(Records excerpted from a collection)
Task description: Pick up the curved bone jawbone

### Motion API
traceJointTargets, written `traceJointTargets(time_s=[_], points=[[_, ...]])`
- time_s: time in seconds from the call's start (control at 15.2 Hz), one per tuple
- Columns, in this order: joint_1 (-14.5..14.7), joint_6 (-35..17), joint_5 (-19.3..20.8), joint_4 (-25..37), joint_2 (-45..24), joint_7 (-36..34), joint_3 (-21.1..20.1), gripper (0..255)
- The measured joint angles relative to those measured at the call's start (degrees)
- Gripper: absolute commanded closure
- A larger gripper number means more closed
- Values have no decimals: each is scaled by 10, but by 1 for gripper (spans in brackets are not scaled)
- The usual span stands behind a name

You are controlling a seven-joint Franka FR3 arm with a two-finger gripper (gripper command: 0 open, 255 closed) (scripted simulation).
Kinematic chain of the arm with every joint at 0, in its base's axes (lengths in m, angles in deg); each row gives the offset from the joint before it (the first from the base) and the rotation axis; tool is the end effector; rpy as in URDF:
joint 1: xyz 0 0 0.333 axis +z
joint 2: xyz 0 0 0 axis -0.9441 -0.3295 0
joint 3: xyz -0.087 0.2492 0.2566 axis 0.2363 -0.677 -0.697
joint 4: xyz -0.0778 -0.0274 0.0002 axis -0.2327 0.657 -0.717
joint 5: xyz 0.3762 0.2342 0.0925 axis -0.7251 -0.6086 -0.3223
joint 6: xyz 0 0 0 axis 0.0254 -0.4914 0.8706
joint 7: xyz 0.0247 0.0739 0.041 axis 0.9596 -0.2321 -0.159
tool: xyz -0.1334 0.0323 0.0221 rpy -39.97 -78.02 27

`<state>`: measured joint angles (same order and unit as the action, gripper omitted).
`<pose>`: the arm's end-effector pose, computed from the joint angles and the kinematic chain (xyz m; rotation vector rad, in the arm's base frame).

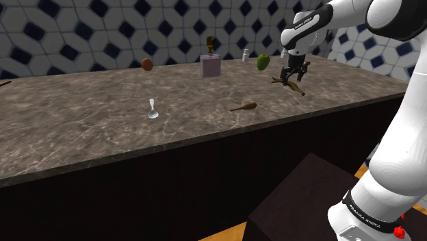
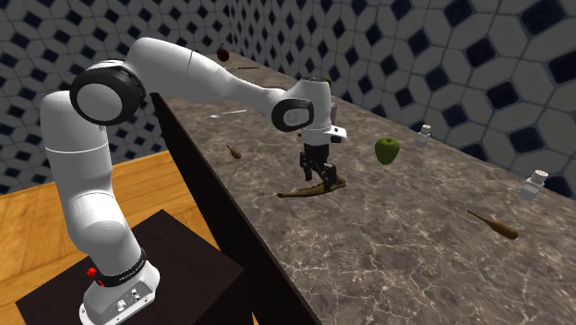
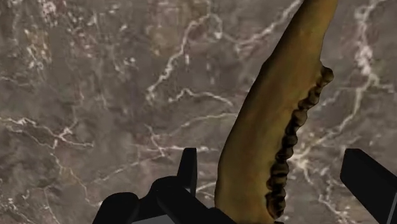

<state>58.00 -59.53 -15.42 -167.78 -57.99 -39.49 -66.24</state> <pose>0.5546 -0.3959 0.4169 2.9690 -0.5263 -0.0150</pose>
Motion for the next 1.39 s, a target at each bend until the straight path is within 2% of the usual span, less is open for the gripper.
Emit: traceJointTargets(time_s=[0.07,0.13,0.79,1.39], points=[[-1,-6,-2,-2,-4,1,0,0],[-2,-8,-2,-3,-5,2,0,255],[-2,-11,-3,-4,-6,3,0,255],[0,45,3,36,11,4,2,255]])
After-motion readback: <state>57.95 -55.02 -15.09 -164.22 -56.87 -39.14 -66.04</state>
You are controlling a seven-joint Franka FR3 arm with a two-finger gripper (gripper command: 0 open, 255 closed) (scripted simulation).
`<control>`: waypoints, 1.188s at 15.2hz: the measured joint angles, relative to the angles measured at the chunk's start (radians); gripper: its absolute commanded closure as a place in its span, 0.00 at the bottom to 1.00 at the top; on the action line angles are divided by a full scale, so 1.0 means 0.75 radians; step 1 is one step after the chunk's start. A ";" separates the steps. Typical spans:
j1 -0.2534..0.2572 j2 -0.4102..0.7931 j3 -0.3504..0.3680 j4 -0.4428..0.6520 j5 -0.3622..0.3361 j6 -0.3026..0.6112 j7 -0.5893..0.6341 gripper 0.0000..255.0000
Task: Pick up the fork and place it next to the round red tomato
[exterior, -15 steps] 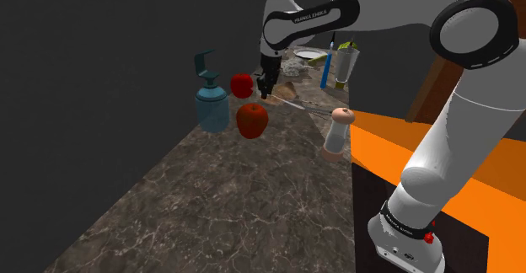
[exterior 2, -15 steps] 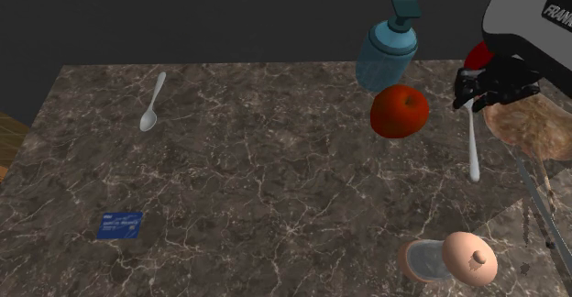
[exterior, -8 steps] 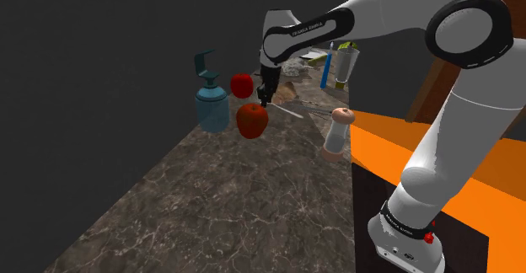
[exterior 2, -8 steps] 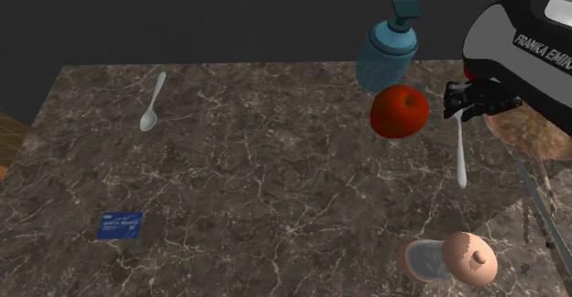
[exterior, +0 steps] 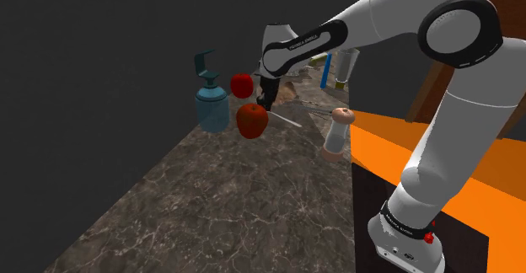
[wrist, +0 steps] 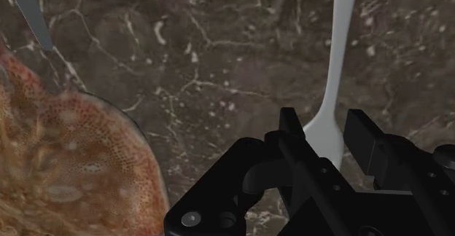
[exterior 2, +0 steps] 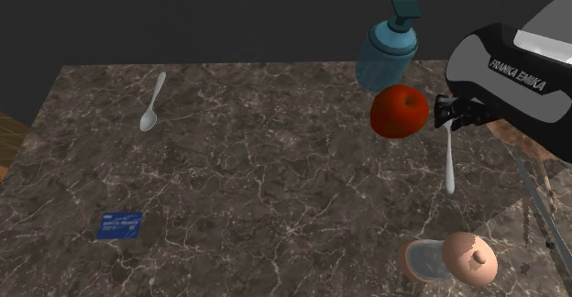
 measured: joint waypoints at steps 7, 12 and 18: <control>0.004 0.038 0.001 -0.042 -0.010 0.080 0.009 1.00; 0.003 0.040 0.000 -0.043 -0.011 0.083 0.008 0.00; 0.003 0.032 0.000 -0.031 -0.009 0.064 0.007 0.00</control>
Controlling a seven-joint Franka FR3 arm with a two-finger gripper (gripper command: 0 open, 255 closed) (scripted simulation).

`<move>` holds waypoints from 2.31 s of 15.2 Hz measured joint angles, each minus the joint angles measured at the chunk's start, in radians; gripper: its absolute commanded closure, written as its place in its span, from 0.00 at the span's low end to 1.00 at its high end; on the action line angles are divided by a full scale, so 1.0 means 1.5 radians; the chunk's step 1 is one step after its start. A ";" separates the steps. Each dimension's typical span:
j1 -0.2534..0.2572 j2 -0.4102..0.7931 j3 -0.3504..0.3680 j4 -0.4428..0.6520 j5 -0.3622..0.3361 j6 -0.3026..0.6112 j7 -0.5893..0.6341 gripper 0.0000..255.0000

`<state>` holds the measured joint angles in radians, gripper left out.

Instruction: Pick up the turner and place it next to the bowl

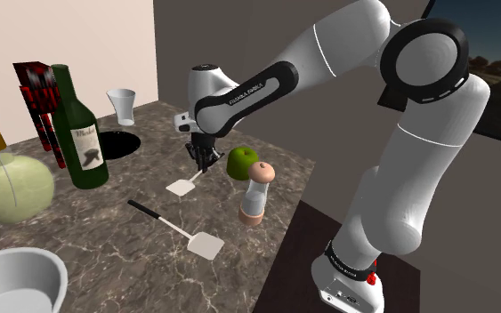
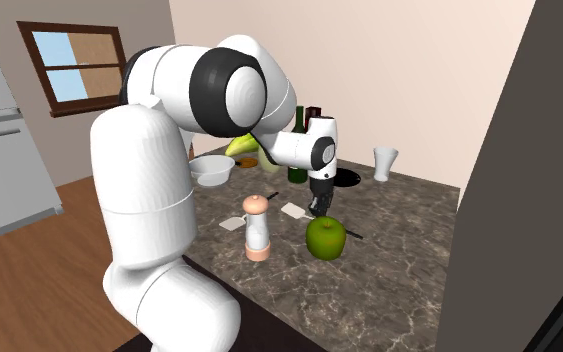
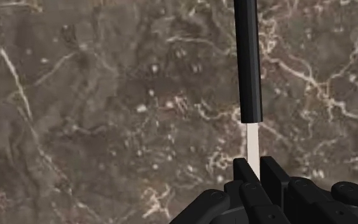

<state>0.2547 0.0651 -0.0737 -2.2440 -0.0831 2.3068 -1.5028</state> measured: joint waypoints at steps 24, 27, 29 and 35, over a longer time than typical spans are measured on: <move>0.002 -0.072 0.001 0.077 0.002 -0.149 -0.008 1.00; 0.002 -0.082 0.002 0.093 0.003 -0.174 -0.009 1.00; 0.003 -0.090 0.003 0.102 0.003 -0.192 -0.008 1.00; 0.003 -0.106 0.003 0.139 0.003 -0.244 -0.013 1.00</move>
<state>0.2587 -0.0937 -0.0694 -2.0350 -0.0781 1.9401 -1.5220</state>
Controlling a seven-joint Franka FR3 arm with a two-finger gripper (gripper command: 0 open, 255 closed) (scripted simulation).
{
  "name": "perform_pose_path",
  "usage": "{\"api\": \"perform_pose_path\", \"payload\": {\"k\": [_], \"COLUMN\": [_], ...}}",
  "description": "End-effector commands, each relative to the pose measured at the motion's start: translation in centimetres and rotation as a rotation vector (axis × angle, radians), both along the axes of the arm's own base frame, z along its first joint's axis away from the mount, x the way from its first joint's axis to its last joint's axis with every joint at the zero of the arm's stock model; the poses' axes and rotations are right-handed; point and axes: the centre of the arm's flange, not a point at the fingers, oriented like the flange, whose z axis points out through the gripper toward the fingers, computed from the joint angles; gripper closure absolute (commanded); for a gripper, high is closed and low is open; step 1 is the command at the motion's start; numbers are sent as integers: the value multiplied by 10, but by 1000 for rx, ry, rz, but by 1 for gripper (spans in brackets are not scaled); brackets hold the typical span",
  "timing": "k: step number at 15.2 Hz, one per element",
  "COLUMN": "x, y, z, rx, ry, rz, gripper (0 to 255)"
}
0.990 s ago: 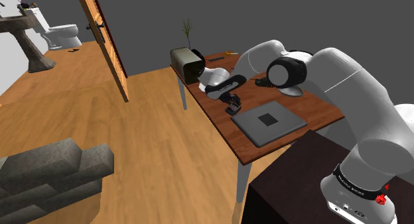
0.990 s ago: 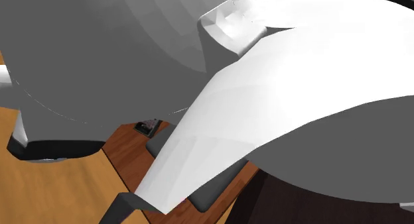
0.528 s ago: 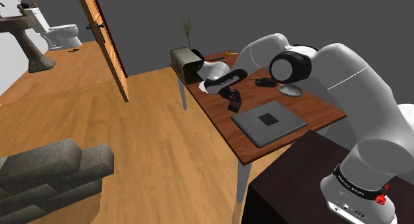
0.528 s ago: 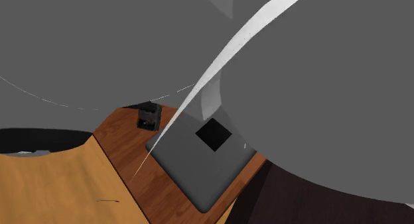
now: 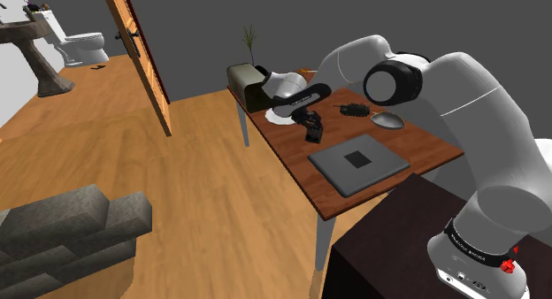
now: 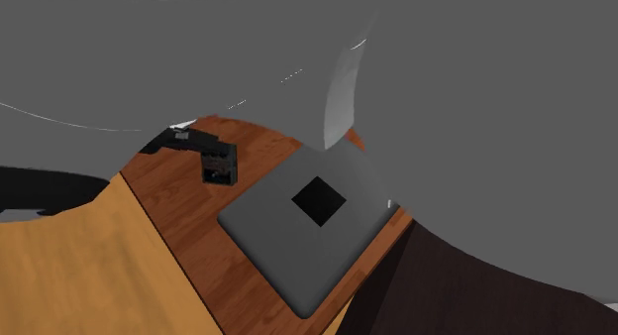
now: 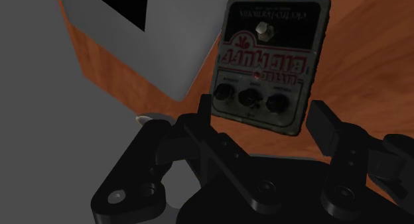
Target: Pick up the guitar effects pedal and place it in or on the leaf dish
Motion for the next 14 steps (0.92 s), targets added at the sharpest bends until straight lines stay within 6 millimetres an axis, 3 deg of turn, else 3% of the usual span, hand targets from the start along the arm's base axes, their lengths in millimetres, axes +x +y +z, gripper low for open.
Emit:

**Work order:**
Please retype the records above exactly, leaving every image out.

**Solution to the problem:**
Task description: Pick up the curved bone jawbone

### Motion API
traceJointTargets, written `traceJointTargets(time_s=[_], points=[[_, ...]])`
- time_s: time in seconds from the call's start (control at 15.2 Hz), one per tuple
- Columns, in this order: joint_1 (-14.5..14.7), joint_6 (-35..17), joint_5 (-19.3..20.8), joint_4 (-25..37), joint_2 (-45..24), joint_7 (-36..34), joint_3 (-21.1..20.1), gripper (0..255)
- The measured joint angles relative to those measured at the call's start (degrees)
- Gripper: absolute commanded closure
- A larger gripper number means more closed
- Values have no decimals: each is scaled by 10, but by 1 for gripper (spans in brackets are not scaled)
- The usual span stands behind a name

You are controlling a seven-joint Franka FR3 arm with a two-finger gripper (gripper command: 0 open, 255 closed) (scripted simulation).
Kinematic chain of the arm with every joint at 0, in its base's axes (lengths in m, angles in deg); each row gives the offset from the joint before it (the first from the base) and the rotation axis; tool is the end effector; rpy as in URDF:
joint 1: xyz 0 0 0.333 axis +z
joint 2: xyz 0 0 0 axis -0.9441 -0.3295 0
joint 3: xyz -0.087 0.2492 0.2566 axis 0.2363 -0.677 -0.697
joint 4: xyz -0.0778 -0.0274 0.0002 axis -0.2327 0.657 -0.717
joint 5: xyz 0.3762 0.2342 0.0925 axis -0.7251 -0.6086 -0.3223
joint 6: xyz 0 0 0 axis 0.0254 -0.4914 0.8706
joint 7: xyz 0.0247 0.0739 0.041 axis 0.9596 -0.2321 -0.159
tool: xyz -0.1334 0.0323 0.0221 rpy -39.97 -78.02 27

`<state>`: measured joint angles (same order and unit as the action, gripper omitted).
`<pose>`: the arm's end-effector pose, computed from the joint angles and the kinematic chain (xyz m; rotation vector rad, in the arm's base frame).


<state>58.00 -59.53 -15.42 -167.78 -57.99 -39.49 -66.24</state> <pose>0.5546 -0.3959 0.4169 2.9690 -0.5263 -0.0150</pose>
Motion for the next 1.39 s, a target at each bend until the straight path is within 2% of the usual span, less is open for the gripper.
Emit: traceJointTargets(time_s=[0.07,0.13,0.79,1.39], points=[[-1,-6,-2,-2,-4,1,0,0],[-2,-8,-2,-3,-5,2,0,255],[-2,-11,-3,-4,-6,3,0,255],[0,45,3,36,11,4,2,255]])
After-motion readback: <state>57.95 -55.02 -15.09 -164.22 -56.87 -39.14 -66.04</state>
You are controlling a seven-joint Franka FR3 arm with a two-finger gripper (gripper command: 0 open, 255 closed) (scripted simulation).
`<control>`: waypoints, 1.188s at 15.2hz: the measured joint angles, relative to the angles measured at the chunk's start (radians); gripper: its absolute commanded closure as a place in its span, 0.00 at the bottom to 1.00 at the top; on the action line angles are divided by a full scale, so 1.0 means 0.75 radians; step 1 is one step after the chunk's start. A ";" separates the steps. Typical spans:
j1 -0.2534..0.2572 j2 -0.4102..0.7931 j3 -0.3504..0.3680 j4 -0.4428..0.6520 j5 -0.3622..0.3361 j6 -0.3026..0.6112 j7 -0.5893..0.6341 gripper 0.0000..255.0000
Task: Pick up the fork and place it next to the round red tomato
[exterior, -15 steps] 
[exterior 2, -15 steps] 
[exterior, -8 steps] 
[exterior 2, -8 steps] 
[exterior, +0 steps] 
[wrist, +0 steps] 
[exterior 2, +0 steps] 
 measured: joint waypoints at steps 7, 12 and 18: <control>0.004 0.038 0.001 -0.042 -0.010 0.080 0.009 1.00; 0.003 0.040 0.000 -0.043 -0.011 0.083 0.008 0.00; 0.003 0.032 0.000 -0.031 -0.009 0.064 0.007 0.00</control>
Controlling a seven-joint Franka FR3 arm with a two-finger gripper (gripper command: 0 open, 255 closed) (scripted simulation).

`<move>` holds waypoints from 2.31 s of 15.2 Hz measured joint angles, each minus the joint angles measured at the chunk's start, in radians; gripper: its absolute commanded closure, written as its place in its span, from 0.00 at the span's low end to 1.00 at its high end; on the action line angles are divided by a full scale, so 1.0 means 1.5 radians; the chunk's step 1 is one step after its start. A ";" separates the steps. Each dimension's typical span:
j1 -0.2534..0.2572 j2 -0.4102..0.7931 j3 -0.3504..0.3680 j4 -0.4428..0.6520 j5 -0.3622..0.3361 j6 -0.3026..0.6112 j7 -0.5893..0.6341 gripper 0.0000..255.0000

`<state>` holds the measured joint angles in radians, gripper left out.

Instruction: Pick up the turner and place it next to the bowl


<state>0.2547 0.0651 -0.0737 -2.2440 -0.0831 2.3068 -1.5028</state> measured: joint waypoints at steps 24, 27, 29 and 35, over a longer time than typical spans are measured on: <move>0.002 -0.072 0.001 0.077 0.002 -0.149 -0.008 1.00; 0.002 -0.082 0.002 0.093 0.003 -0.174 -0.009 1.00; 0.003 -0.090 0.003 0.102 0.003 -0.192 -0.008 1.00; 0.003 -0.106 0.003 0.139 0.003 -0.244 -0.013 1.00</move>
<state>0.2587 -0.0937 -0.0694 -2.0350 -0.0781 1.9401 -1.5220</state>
Controlling a seven-joint Franka FR3 arm with a two-finger gripper (gripper command: 0 open, 255 closed) (scripted simulation).
{
  "name": "perform_pose_path",
  "usage": "{\"api\": \"perform_pose_path\", \"payload\": {\"k\": [_], \"COLUMN\": [_], ...}}",
  "description": "End-effector commands, each relative to the pose measured at the motion's start: translation in centimetres and rotation as a rotation vector (axis × angle, radians), both along the axes of the arm's own base frame, z along its first joint's axis away from the mount, x the way from its first joint's axis to its last joint's axis with every joint at the zero of the arm's stock model; the poses' axes and rotations are right-handed; point and axes: the centre of the arm's flange, not a point at the fingers, oriented like the flange, whose z axis points out through the gripper toward the fingers, computed from the joint angles; gripper closure absolute (commanded); for a gripper, high is closed and low is open; step 1 is the command at the motion's start; numbers are sent as integers: the value multiplied by 10, but by 1000 for rx, ry, rz, but by 1 for gripper (spans in brackets are not scaled); brackets hold the typical span",
  "timing": "k: step number at 15.2 Hz, one per element",
  "COLUMN": "x, y, z, rx, ry, rz, gripper (0 to 255)"
}
0.990 s ago: 
0.990 s ago: 
0.528 s ago: 
0.528 s ago: 
now: 
now: 
now: 
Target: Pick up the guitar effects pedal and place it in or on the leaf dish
Motion for the next 14 steps (0.92 s), targets added at the sharpest bends until straight lines stay within 6 millimetres an axis, 3 deg of turn, else 3% of the usual span, hand targets from the start along the arm's base axes, their lengths in millimetres, axes +x +y +z, gripper low for open.
Emit:

That wraps up the answer.